I found this interesting: Lessons of the Pinker Affair. Excerpts, with my comments:
Earlier this summer, over 600 signatories signed an open letter to the Linguistic Society of America (LSA), denouncing Steven Pinker for “speaking over genuine grievances and downplaying injustices, frequently by misrepresenting facts, and at the exact moments when Black and Brown people are mobilizing against systemic racism and for crucial changes.” I tweeted a link to the letter, and was glad to see my tweet gain traction as people were able to see the absurdity of the charges for themselves.

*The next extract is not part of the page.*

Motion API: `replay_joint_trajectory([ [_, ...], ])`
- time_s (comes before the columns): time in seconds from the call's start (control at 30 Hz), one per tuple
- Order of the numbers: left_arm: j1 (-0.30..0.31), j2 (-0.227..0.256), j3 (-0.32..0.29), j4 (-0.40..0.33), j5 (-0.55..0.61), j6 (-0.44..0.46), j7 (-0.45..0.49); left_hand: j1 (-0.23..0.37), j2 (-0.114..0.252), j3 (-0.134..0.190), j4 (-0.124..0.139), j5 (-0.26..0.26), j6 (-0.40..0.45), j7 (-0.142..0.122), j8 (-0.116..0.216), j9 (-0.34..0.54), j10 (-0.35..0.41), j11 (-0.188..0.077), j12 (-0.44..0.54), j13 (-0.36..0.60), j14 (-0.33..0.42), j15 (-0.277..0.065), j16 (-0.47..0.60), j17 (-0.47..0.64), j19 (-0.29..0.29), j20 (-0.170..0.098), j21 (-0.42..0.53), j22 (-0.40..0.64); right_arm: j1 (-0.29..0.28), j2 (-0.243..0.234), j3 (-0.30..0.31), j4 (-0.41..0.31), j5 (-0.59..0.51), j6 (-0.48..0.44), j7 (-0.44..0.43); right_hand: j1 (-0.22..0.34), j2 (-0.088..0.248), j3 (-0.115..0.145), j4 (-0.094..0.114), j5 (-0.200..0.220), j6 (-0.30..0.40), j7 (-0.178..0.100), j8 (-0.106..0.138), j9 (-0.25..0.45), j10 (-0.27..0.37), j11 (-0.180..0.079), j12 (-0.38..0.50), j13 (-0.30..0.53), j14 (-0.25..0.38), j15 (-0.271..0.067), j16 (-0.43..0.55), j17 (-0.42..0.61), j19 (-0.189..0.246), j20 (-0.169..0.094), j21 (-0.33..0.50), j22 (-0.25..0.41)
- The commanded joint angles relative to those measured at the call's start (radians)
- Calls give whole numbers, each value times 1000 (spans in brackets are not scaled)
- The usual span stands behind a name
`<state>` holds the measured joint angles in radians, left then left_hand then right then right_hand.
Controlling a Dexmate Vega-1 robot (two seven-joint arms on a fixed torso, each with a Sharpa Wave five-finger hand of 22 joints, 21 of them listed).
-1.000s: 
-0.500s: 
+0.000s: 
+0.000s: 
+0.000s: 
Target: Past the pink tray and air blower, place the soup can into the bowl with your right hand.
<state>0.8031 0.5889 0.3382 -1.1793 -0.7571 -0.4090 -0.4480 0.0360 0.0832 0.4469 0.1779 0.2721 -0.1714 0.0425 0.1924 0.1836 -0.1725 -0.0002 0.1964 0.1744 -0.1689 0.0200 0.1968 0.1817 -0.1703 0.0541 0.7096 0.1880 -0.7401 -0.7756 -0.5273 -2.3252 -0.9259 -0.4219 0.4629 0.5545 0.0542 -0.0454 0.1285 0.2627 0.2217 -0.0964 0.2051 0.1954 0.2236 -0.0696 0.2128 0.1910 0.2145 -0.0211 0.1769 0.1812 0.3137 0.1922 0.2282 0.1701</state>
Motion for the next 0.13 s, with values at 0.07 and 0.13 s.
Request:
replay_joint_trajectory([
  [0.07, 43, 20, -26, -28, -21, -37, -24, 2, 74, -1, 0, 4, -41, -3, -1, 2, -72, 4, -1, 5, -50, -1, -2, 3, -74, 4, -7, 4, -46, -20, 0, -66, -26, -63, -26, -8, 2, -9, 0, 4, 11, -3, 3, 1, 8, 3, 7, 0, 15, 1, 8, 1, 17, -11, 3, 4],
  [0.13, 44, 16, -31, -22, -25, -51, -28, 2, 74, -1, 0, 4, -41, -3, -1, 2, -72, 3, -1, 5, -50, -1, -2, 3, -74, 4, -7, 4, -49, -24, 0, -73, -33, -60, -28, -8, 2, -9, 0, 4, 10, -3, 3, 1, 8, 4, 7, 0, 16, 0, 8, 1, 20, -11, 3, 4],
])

They’re coming for Steven Pinker for his “public support for David Brooks,” not condemning Bernie Goetz enough, denying an incel shooting as evidence of the patriarchy, and “co-opting” the work of a black scholar, which I think means citing him. https://t.co/7wb3JqJkb1 pic.twitter.com/9mYpkyM2DG
— Richard Hanania (@RichardHanania) July 3, 2020
You can sum up the grievances of the 600 signatories as follows: “RHHEEEEEE!” None of these people should be taken seriously, as you’ll see.
Among the self-pity and neurosis, I did discern one argument that was actually interesting, and addressing it can tell us something about what has gone wrong with the academy.
As Kastner et al. point out, Steven Pinker is more prominent than anyone on the list. He proved in the aftermath of the affair that he was more than capable of defending himself. How, then, could he complain about a witch hunt carried out by a group that is mostly made up of graduate students and junior scholars? I received my PhD in 2018, and know that most graduate students do not feel particularly powerful. They have finished a four-year degree and are still making $20,000 a year, with years of additional study and postdocs ahead of them before they can have any hope of finding a job. If and when they do, they will have little control over where they live and make less money than a manager at Walmart. When they attack Steve Pinker, one of the most prominent public intellectuals of our time, grad students and junior scholars can understandably feel like they are actually speaking truth to power.
Note the careful wording of that last sentence: “feel like they are actually speaking truth to power.” In reality they aren’t speaking truth at all; it’s doubtful whether they have even a nodding acquaintance with truth. As President Reagan said, “It isn’t so much that liberals are ignorant. It’s just that they know so many things that aren’t so.”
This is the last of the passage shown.